The Art of Engagement

Bridging the Gap Between People and Possibilities

McGraw-Hill, 2008 plus...


Editorial Rating

8

Qualities

  • Applicable

Recommendation

Organizational leaders spend considerable time and effort carefully developing strategies to advance their corporate goals. However, they often fail to communicate these strategies compellingly to their employees – the people who must execute every step. Therefore, it is no surprise that most such strategies fail. Management consultant Jim Haudan recommends a strategy-sharing approach using visuals, metaphors and stories to engage employees. He offers tactics for getting them on board to execute your strategy and organizational directives. One negative: Many of the illustrations (reductions from original table-size artwork) are busy and even fuzzy. Some feature tiny text, which illustrates – in the breech – Haudan’s point about using clear visuals to communicate and engage. Otherwise the book is superior, very insightful and nicely written.
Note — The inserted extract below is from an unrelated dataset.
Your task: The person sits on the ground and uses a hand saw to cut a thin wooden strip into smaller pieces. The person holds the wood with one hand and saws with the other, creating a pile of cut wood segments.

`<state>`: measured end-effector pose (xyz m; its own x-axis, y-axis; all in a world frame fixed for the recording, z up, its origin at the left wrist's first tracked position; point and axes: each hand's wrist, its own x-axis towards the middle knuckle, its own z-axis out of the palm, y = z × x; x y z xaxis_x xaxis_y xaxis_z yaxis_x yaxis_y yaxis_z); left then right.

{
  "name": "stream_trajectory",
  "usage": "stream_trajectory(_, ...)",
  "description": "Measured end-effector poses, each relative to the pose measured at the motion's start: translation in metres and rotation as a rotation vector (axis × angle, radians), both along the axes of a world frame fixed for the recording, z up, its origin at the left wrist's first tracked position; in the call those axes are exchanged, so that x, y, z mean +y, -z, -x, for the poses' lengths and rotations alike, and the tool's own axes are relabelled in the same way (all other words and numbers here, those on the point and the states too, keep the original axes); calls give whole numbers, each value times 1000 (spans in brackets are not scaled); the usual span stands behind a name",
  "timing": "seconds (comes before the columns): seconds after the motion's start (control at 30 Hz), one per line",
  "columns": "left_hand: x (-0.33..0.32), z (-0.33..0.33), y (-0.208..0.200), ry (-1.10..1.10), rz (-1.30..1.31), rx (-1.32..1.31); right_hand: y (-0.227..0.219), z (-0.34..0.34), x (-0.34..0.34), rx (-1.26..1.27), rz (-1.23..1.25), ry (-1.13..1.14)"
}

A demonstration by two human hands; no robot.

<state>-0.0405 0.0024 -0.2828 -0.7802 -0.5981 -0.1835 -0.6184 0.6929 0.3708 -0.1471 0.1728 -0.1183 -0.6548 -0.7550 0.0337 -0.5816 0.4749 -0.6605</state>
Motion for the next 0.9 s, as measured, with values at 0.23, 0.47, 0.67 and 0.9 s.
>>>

Haudan uses case studies to demonstrate the effectiveness of his employee engagement process. getAbstract believes leaders can benefit from learning his tactics for communicating strategies so employees understand them, support them and actually implement them.

Take-Aways

  • Organizations often announce new strategies without engaging their employees.
  • Since employees execute strategy, this is a serious mistake.
  • When an organization’s employees do not buy into a new strategy, it almost always dies quickly. This is the fate of most new strategies.

About the Author

Jim Haudan is co-founder and CEO of Root Learning, a management-consulting firm.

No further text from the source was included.